-- Opening Marker --

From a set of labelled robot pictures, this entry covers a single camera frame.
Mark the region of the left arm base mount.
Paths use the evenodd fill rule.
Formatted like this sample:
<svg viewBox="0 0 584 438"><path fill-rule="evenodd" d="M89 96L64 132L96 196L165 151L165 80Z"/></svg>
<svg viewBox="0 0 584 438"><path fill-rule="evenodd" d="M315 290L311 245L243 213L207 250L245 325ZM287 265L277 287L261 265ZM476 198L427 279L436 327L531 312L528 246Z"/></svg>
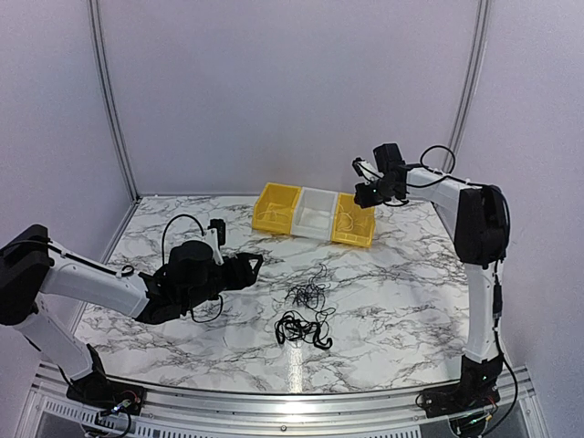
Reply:
<svg viewBox="0 0 584 438"><path fill-rule="evenodd" d="M67 397L70 400L114 412L116 406L125 408L130 415L138 415L146 395L144 387L136 384L111 380L104 370L99 354L88 346L92 360L91 373L78 380L62 377L68 385Z"/></svg>

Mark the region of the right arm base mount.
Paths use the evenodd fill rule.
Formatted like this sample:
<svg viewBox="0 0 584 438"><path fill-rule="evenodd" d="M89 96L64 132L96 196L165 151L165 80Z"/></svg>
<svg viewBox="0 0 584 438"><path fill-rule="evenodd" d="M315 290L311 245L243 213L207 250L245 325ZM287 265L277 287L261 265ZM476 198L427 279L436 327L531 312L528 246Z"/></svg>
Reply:
<svg viewBox="0 0 584 438"><path fill-rule="evenodd" d="M503 356L481 363L462 357L461 375L457 383L422 390L416 405L427 418L435 418L482 408L500 401L497 379L504 365Z"/></svg>

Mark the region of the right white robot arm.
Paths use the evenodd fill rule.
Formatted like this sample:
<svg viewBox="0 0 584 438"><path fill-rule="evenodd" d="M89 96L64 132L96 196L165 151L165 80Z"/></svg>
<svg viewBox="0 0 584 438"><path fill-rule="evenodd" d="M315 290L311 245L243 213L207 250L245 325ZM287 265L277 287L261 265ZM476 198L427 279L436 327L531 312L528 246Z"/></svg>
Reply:
<svg viewBox="0 0 584 438"><path fill-rule="evenodd" d="M361 158L352 167L362 181L355 186L360 208L410 201L431 203L464 265L469 297L469 334L462 358L461 382L452 400L470 409L487 394L487 381L501 373L504 354L499 321L503 313L502 266L510 241L510 213L501 189L470 182L424 162L408 163L399 146L386 143L373 151L374 163Z"/></svg>

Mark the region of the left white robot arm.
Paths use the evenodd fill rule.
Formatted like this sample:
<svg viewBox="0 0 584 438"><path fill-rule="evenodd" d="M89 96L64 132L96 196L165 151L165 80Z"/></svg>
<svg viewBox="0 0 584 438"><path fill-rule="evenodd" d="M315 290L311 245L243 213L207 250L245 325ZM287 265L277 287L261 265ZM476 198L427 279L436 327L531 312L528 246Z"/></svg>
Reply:
<svg viewBox="0 0 584 438"><path fill-rule="evenodd" d="M224 256L224 221L213 220L199 240L175 246L148 274L125 265L113 269L67 250L33 224L1 249L1 323L20 332L64 371L97 406L115 398L99 354L54 318L44 295L74 298L114 310L146 325L185 317L225 291L252 286L263 265L259 254Z"/></svg>

-- Closing Marker --

### [WORK INSTRUCTION]
Reproduce the data word for word without its images.

### [RESPONSE TO THIS TASK]
From a set of labelled robot pictures, this entry covers a single camera frame.
Mark the region of the left arm base mount.
Paths use the evenodd fill rule.
Formatted like this sample:
<svg viewBox="0 0 584 438"><path fill-rule="evenodd" d="M89 96L64 132L96 196L165 151L165 80Z"/></svg>
<svg viewBox="0 0 584 438"><path fill-rule="evenodd" d="M315 290L311 245L243 213L207 250L245 325ZM287 265L277 287L261 265ZM476 198L427 279L436 327L531 312L528 246Z"/></svg>
Reply:
<svg viewBox="0 0 584 438"><path fill-rule="evenodd" d="M67 397L70 400L114 412L116 406L125 408L130 415L138 415L146 395L144 387L136 384L111 380L104 370L99 354L88 346L92 360L91 373L78 380L62 377L68 385Z"/></svg>

Mark the region of the right arm base mount.
Paths use the evenodd fill rule.
Formatted like this sample:
<svg viewBox="0 0 584 438"><path fill-rule="evenodd" d="M89 96L64 132L96 196L165 151L165 80Z"/></svg>
<svg viewBox="0 0 584 438"><path fill-rule="evenodd" d="M315 290L311 245L243 213L207 250L245 325ZM287 265L277 287L261 265ZM476 198L427 279L436 327L531 312L528 246Z"/></svg>
Reply:
<svg viewBox="0 0 584 438"><path fill-rule="evenodd" d="M503 356L481 363L462 357L461 375L457 383L422 390L416 405L427 418L435 418L482 408L500 401L497 379L504 365Z"/></svg>

Mark the region of the right white robot arm.
Paths use the evenodd fill rule.
Formatted like this sample:
<svg viewBox="0 0 584 438"><path fill-rule="evenodd" d="M89 96L64 132L96 196L165 151L165 80Z"/></svg>
<svg viewBox="0 0 584 438"><path fill-rule="evenodd" d="M315 290L311 245L243 213L207 250L245 325ZM287 265L277 287L261 265ZM476 198L427 279L436 327L531 312L528 246Z"/></svg>
Reply:
<svg viewBox="0 0 584 438"><path fill-rule="evenodd" d="M361 158L352 167L362 181L355 186L360 208L410 201L431 203L464 265L469 297L469 334L462 358L461 382L452 400L470 409L487 394L487 381L501 373L504 354L499 321L503 313L502 266L510 241L510 213L501 189L470 182L424 162L408 163L399 146L386 143L373 151L374 163Z"/></svg>

Mark the region of the left white robot arm.
Paths use the evenodd fill rule.
Formatted like this sample:
<svg viewBox="0 0 584 438"><path fill-rule="evenodd" d="M89 96L64 132L96 196L165 151L165 80Z"/></svg>
<svg viewBox="0 0 584 438"><path fill-rule="evenodd" d="M315 290L311 245L243 213L207 250L245 325ZM287 265L277 287L261 265ZM476 198L427 279L436 327L531 312L528 246Z"/></svg>
Reply:
<svg viewBox="0 0 584 438"><path fill-rule="evenodd" d="M224 256L224 221L213 220L199 240L175 246L148 274L125 265L113 269L67 250L33 224L1 249L1 323L20 332L64 371L97 406L115 398L99 354L54 318L44 295L74 298L114 310L146 325L185 317L225 291L252 286L263 265L259 254Z"/></svg>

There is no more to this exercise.